I just found out that `RSACryptoServiceProvider`, the RSA implementation in .NET, does not allow you to use a private key to encrypt data. I'm no cryptographic expert, but I do know how asymmetric key algorithms like RSA work, and that you can use a private key for encryption. That's how signing works. But why cripple the implementation and limit it to just signing?
The rationale is in the common application of public-key cryptography, where:
- Encrypting with the public key ensures _confidentiality_, i.e. the process known as encryption in common tongue. Encrypting with a public key ensures that only the entity in possession of the private key can read the data.
- Encrypting with the private key ensures _authenticity_, i.e. the process known as signing in common tongue. There is no need to encrypt the entire data stream to ensure authenticity, so the common approach is to calculate a hash of the data and sign the hash instead.

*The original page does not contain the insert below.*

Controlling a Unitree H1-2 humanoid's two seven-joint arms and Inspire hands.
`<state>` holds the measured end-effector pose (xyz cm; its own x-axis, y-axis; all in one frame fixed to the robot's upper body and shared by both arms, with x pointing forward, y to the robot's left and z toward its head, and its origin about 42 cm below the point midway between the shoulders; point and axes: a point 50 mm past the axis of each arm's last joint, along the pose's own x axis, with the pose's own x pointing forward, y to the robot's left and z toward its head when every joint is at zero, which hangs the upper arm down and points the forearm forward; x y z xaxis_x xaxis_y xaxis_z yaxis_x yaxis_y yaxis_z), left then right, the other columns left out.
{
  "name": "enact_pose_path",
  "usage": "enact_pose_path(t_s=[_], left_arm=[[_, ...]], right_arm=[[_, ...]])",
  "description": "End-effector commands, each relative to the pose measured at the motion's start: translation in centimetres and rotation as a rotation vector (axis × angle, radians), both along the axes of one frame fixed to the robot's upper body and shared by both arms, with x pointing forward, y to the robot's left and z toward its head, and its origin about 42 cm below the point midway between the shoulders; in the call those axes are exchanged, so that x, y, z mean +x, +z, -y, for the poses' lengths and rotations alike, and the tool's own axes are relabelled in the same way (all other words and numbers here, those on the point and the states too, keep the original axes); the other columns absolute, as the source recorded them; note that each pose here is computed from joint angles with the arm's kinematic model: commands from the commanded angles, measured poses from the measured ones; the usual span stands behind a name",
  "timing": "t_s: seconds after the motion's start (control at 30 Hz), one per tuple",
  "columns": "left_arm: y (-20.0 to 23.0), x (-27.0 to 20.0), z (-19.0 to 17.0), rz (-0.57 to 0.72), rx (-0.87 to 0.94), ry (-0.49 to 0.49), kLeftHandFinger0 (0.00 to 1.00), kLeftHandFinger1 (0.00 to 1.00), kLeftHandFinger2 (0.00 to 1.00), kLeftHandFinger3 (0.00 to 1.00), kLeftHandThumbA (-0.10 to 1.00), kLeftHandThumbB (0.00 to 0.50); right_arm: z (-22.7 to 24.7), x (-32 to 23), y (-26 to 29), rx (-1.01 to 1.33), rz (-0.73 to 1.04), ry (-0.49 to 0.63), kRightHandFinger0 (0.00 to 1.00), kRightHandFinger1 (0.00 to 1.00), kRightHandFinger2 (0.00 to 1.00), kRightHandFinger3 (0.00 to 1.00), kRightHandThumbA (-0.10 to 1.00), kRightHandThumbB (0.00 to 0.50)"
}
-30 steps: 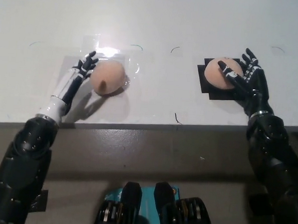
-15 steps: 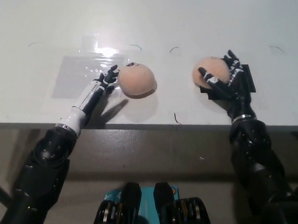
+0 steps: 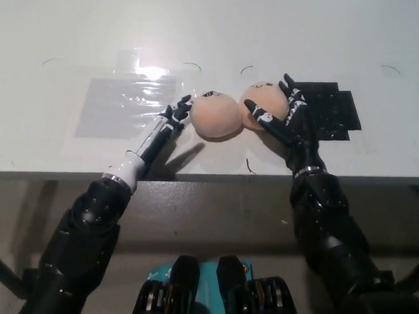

To facilitate these patterns, the .NET public-key cryptography API is designed so that:
- `Encrypt()` encrypts with a public key, `Decrypt()` requires a private key.
- `SignData()` encrypts with a private key, but since that implies a signature, one must provide a hashing algorithm and a private key. `VerifyData()` uses a public key.
But I want to encrypt with my private key! Yes, this is what `SignData()` does, but it does so to just the hash calculated by the provided hashing algorithm, since that is the de-facto approach for signing, and implementing my own `HashAlgorithm` that passes in all the data is just wrong.
OK, these are the common uses, but why limit the API to that? There is no limitation in the RSA algorithm to my knowledge that prevents other uses than the two offered by `RSACryptoServiceProvider`. In fact, if I wanted to perform the traditional signing approach, I could just hash the data myself and encrypt it with my private key myself. Or even better, `SignData()` could be available to help me _for convenience_.